Try it: Only the lines from the first line of the records through the line containing "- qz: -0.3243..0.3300" belong in the answer. Copy them exactly.

Input for this task:
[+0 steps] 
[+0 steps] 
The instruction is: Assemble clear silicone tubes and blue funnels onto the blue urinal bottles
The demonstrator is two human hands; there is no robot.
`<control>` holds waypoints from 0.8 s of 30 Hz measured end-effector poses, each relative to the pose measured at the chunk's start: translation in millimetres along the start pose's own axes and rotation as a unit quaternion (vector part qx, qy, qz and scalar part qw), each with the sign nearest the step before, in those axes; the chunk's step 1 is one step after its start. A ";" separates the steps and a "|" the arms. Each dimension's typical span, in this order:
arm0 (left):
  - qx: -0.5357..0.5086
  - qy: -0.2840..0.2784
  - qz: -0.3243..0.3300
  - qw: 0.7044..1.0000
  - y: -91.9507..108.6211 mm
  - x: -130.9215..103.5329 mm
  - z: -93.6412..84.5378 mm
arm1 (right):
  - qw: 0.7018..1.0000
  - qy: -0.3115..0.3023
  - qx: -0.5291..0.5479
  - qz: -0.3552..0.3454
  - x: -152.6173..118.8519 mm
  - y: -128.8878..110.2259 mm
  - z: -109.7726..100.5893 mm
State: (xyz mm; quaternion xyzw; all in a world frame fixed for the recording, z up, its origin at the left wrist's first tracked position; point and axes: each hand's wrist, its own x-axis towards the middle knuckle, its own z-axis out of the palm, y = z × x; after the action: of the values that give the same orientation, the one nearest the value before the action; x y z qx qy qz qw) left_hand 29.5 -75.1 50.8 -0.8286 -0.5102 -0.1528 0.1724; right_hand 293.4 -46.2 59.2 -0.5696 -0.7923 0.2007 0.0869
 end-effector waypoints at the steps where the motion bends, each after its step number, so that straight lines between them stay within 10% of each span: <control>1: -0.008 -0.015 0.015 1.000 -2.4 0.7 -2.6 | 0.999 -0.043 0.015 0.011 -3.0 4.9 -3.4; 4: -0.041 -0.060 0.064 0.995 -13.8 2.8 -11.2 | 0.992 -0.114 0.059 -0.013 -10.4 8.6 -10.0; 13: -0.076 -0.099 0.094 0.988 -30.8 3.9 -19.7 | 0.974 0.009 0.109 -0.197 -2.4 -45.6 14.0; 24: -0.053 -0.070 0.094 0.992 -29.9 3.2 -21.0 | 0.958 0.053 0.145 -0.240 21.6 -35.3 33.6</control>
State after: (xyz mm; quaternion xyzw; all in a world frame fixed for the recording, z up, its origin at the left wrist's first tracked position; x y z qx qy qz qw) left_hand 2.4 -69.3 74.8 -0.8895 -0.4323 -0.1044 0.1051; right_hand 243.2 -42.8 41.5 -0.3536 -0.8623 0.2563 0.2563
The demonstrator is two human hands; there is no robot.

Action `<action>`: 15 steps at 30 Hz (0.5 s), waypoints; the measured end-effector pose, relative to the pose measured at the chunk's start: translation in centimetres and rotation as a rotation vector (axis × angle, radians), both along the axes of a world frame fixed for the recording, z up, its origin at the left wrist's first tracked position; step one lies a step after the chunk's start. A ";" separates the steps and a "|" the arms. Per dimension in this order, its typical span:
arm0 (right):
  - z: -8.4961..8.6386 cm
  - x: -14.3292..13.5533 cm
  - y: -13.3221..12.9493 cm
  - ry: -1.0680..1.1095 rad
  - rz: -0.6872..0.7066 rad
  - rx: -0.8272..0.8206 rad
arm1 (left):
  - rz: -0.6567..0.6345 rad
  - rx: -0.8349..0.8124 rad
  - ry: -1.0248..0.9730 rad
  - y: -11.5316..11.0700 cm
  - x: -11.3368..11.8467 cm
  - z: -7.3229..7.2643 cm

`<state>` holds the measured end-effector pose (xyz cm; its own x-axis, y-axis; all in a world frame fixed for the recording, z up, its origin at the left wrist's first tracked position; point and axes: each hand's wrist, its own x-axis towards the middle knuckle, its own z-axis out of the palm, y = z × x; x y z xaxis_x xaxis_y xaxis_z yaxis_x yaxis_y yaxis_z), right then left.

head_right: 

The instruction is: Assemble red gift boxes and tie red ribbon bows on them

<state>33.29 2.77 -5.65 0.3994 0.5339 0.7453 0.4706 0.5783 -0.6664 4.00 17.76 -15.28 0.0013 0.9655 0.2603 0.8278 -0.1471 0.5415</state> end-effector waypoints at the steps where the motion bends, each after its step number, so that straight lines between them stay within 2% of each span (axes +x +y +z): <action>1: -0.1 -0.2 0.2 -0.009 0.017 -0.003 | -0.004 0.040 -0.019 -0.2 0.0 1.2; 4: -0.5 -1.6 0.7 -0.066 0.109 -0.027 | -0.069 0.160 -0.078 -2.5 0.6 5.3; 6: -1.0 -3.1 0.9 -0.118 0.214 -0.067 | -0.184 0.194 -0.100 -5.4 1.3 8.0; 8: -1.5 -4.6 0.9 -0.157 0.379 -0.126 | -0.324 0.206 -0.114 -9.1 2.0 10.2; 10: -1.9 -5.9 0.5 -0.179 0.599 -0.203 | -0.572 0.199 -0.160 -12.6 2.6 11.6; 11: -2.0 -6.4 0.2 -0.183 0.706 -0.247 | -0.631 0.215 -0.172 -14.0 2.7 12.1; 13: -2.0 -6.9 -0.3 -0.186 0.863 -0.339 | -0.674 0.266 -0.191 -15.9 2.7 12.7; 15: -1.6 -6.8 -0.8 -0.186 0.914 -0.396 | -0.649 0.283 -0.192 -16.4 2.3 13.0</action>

Output for this task:
[+0 steps] 
[+0 steps] 
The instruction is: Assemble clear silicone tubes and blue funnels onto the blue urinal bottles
The demonstrator is two human hands; there is no robot.
`<control>` holds waypoints from 0.8 s of 30 Hz measured end-effector poses, each relative to the pose measured at the chunk's start: translation in millimetres along the start pose's own axes and rotation as a unit quaternion (vector part qx, qy, qz and scalar part qw), each with the sign nearest the step before, in those axes; the chunk's step 1 is one step after its start. A ";" separates the steps and a "|" the arms. Each dimension's typical span, in this order:
arm0 (left):
  - qx: -0.5357..0.5086
  - qy: -0.2840..0.2784
  - qz: -0.3243..0.3300

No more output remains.